Protein, das sowohl an der DNA-Reparatur als auch an der Protein-Ubiquitinierung beteiligt ist, als Teil des UV-DDB-Komplexes bzw. der DCX-Komplexe (DDB1-CUL4-X-box). Kernbestandteil des UV-DDB-Komplexes (UV-damaged DNA-binding protein complex), eines Komplexes, der UV-induzierte DNA-Schäden erkennt und Proteine des Nukleotid-Exzisions-Reparaturwegs (NER-Weg) rekrutiert, um die DNA-Reparatur einzuleiten. Der UV-DDB-Komplex bindet bevorzugt an Cyclobutanpyrimidin-Dimere (CPD), 6-4 Photoprodukte (6-4 PP), Apurinstellen und kurze Fehlpaarungen. Funktioniert auch als Bestandteil zahlreicher unterschiedlicher DCX (DDB1-CUL4-X-box) E3-Ubiquitin-Protein-Ligase-Komplexe, die die Ubiquitinierung und den anschließenden proteasomalen Abbau von Zielproteinen vermitteln.

Bewerbung

Um eine optimale Testleistung sicherzustellen, empfiehlt AREX die Durchführung einer auf jedes Testsystem zugeschnittenen Reagenzientitration, um optimale Nachweisergebnisse zu erzielen.

WB	1:500 - 1:2000
IHC	1:50 - 1:200
IF/ICC	1:50 - 1:200

*Ergebnisse sind probenspezifisch. Bitte beziehen Sie sich als Referenz auf Ihre lokalen Testbedingungen und Testparameter.

Übersicht

Beschreibung	Polyklonaler Kaninchen-Antikörper gegen DDB1
Spezifität	Erkennt endogene Mengen an DDB1-Protein.
Antikörpertyp	Primärer Antikörper
Immunogen	KLH-konjugiertes synthetisches Peptid von menschlichem DDB1
Reinigung	Der Antikörper wurde durch Immunogenaffinitätschromatographie gereinigt.
Molekulargewicht	Voraussichtlich: 50; Beobachtet: 127 kD
Form/Puffer	Flüssigkeit aus 0,42 % Kaliumphosphat, 0,87 % Natriumchlorid, pH 7,3, 30 % Glycerin und 0,01 % Natriumazid.
Alternative Namen	XAP1; DNA-Schaden-bindendes Protein 1; DDB p127-Untereinheit; DNA-Schaden-bindendes Protein a; DDBa; Schädigung-spezifisches DNA-Bindungsprotein 1; HBV X-assoziiertes Protein 1; XAP-1; UV-geschädigte DNA-Bindungsfaktor; UV-geschädigte DNA-bindendes Protein 1; UV-DDB 1; XPE-Bindungsfaktor; XPE-BF; Xeroderma pigmentosum Gruppe E-komplementierendes Protein; XPCe
Gensymbol	DDB1
Entrez Gene	1642 (Mensch); 13194(Maus)
SwissProt	Q16531 (Mensch); Q3U1J4(Maus); Q9ESW0(Ratte)
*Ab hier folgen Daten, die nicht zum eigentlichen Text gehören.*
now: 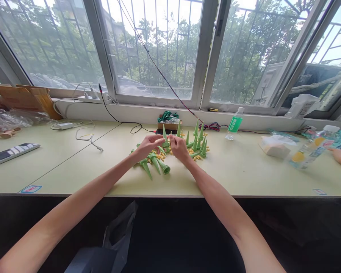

*AREX optimiert unsere Produkte kontinuierlich. Der Inhalt der Webseite spiegelt möglicherweise nicht die neuesten Aktualisierungen wider. Für Anfragen wenden Sie sich bitte an info@arexbio.com oder Ihren lokalen Händler.
*Klonnummer, Reaktivität, Quelle/Host und Klonalität finden Sie oben im Abschnitt Produktname und Hauptfunktionen.

Daten

Western-Blot-Analyse der DDB1-Expression in Ganzzelllysaten von A549 (A), Mäusehirn (B), Mäusemilz (C) und Mäuseleber (D). (Vorhergesagte Bandengröße: 50; 126 kD; beobachtete Bandengröße: 127 kD)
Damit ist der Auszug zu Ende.